• _Problem requirements_:
The entries below contain a stretch that opens with the line containing "(90, 57) = (85, 120)" and closes with the line containing "The point at (64, 77)"; set down that stretch exactly, both ends included, and nothing else.

• _Data for the task_:
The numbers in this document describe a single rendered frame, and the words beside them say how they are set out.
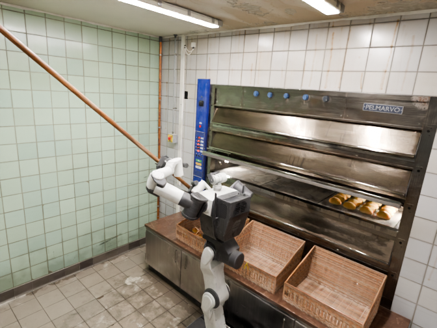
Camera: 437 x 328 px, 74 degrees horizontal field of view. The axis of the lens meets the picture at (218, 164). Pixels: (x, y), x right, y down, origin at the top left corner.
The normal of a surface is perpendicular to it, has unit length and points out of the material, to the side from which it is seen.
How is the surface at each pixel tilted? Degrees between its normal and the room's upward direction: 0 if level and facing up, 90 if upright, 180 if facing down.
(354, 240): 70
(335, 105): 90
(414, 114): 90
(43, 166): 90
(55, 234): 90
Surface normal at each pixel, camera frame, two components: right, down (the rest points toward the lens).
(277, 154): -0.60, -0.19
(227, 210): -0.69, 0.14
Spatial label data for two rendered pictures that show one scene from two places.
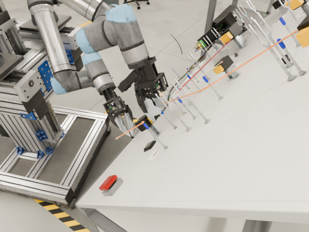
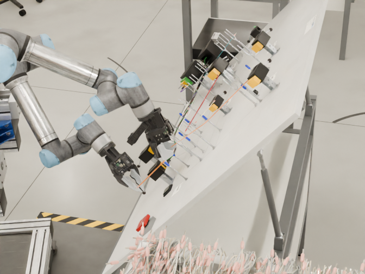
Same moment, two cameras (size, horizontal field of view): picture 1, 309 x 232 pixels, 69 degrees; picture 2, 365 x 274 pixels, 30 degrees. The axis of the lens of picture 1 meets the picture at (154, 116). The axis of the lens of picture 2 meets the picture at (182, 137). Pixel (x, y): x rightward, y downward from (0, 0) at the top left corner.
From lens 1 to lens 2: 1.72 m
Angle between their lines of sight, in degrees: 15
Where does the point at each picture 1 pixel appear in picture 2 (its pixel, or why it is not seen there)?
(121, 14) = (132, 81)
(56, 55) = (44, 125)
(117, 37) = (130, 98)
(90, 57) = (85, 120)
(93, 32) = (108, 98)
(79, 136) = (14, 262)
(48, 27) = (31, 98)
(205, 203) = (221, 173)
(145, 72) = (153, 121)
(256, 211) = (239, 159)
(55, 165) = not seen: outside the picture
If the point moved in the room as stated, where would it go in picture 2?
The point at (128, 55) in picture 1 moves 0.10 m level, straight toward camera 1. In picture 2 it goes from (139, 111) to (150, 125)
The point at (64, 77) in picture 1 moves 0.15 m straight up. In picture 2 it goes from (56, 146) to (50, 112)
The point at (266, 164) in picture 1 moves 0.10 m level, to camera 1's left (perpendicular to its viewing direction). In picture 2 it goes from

• _Reply to the task_:
(90, 57) = (85, 120)
(93, 32) = (108, 98)
(79, 136) = (14, 262)
(48, 27) = (31, 98)
(205, 203) = (221, 173)
(145, 72) = (153, 121)
(256, 211) = (239, 159)
(55, 165) = not seen: outside the picture
If the point moved in the room as stated, where would it go in picture 2?
The point at (128, 55) in picture 1 moves 0.10 m level, straight toward camera 1. In picture 2 it goes from (139, 111) to (150, 125)
The point at (64, 77) in picture 1 moves 0.15 m straight up. In picture 2 it goes from (56, 146) to (50, 112)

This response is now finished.